WHAT NEEDS TO BE DONE: From the line that contains "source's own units" down to the last line of the data below, restate every line word for word, skipping any images.

PROVIDED DATA:
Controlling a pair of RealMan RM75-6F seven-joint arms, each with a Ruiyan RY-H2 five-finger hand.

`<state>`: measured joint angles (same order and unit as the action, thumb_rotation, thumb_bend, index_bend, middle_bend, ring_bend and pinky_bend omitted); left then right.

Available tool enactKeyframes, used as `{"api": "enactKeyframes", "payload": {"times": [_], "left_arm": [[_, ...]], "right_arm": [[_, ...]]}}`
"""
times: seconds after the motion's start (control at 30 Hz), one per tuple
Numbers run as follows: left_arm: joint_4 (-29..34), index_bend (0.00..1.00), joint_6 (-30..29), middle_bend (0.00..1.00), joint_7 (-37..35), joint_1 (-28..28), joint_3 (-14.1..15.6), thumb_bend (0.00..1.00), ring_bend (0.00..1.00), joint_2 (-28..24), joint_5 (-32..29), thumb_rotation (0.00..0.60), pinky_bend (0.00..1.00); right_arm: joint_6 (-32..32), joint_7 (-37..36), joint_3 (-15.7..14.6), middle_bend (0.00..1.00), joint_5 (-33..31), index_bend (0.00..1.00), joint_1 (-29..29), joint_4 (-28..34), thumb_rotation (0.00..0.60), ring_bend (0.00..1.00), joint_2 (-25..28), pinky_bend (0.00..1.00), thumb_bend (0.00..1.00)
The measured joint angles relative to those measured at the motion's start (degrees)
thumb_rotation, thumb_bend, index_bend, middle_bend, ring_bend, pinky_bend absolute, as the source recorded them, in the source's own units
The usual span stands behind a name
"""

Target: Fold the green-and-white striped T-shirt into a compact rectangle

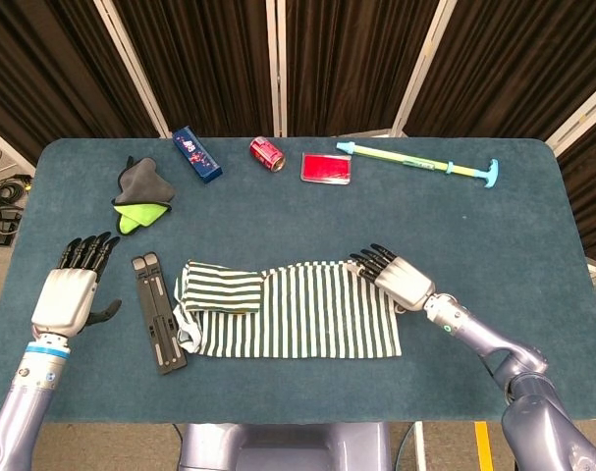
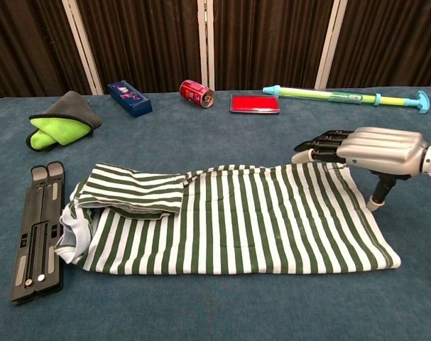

EXERCISE SOLUTION:
thumb_rotation, thumb_bend, index_bend, middle_bend, ring_bend, pinky_bend absolute, as the source recorded them, in the source's own units
The usual span stands behind a name
"""

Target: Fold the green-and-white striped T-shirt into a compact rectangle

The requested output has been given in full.